Search the material below for the word "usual". Copy every line that has it.

**** Recorded information

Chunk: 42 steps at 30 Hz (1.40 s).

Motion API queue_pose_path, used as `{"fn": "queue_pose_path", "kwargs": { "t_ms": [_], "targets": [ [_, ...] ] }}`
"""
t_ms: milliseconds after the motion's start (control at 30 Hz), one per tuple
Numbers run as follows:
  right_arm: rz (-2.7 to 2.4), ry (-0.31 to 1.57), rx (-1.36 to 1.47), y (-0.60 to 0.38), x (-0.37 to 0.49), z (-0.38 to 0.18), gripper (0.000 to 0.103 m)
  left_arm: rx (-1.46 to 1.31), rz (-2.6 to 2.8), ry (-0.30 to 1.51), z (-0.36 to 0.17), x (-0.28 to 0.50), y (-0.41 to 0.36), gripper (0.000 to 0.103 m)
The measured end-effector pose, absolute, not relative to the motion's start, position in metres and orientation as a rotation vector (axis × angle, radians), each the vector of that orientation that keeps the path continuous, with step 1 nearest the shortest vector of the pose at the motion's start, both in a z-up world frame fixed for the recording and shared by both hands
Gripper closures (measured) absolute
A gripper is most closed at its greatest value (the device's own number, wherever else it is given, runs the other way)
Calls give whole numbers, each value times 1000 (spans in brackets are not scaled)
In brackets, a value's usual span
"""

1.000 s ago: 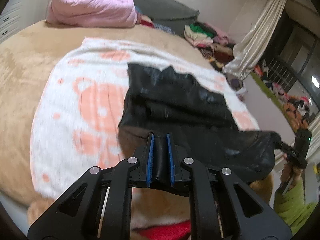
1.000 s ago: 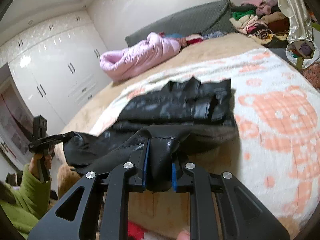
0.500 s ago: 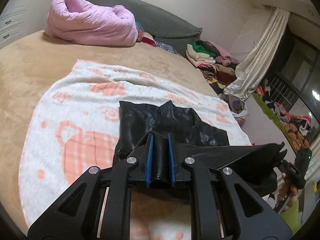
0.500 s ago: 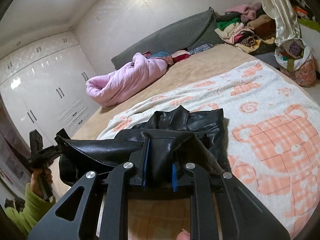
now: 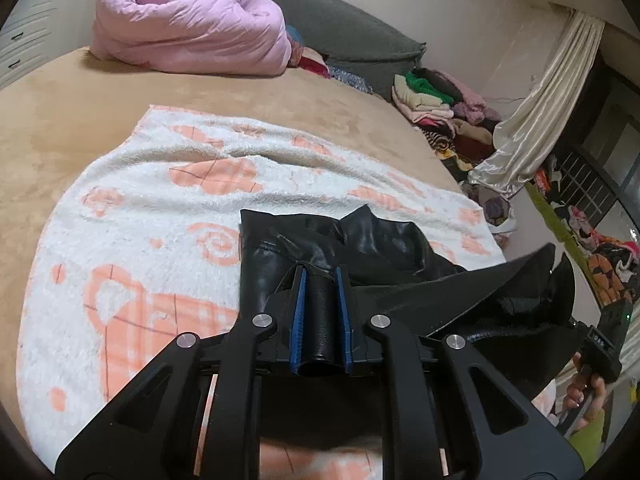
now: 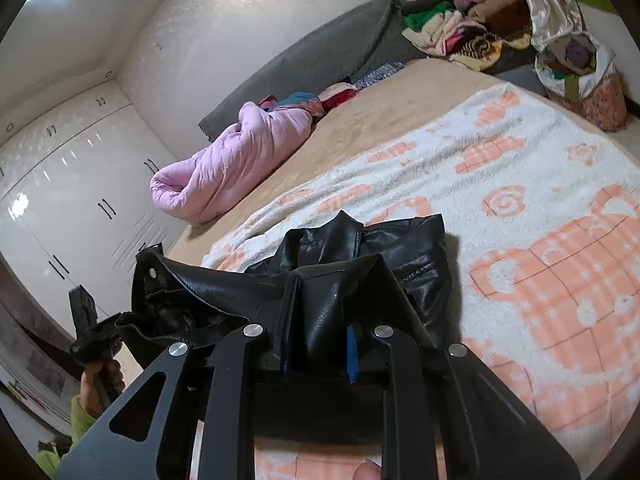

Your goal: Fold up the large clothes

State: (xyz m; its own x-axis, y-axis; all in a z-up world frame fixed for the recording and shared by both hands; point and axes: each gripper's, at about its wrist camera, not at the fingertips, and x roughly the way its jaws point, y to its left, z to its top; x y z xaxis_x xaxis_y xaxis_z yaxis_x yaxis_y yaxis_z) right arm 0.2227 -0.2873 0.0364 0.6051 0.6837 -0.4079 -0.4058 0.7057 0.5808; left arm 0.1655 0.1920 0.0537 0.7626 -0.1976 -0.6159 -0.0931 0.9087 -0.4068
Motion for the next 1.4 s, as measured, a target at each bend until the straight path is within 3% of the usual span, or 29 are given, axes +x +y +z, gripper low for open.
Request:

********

Answer to this task =>
In brackets, a value's usual span
Motion for the next 1.4 s, as measured, a target at each bend until the straight path is within 3% of the usual span, or 29 are given, axes +x +y +z, gripper low for open.

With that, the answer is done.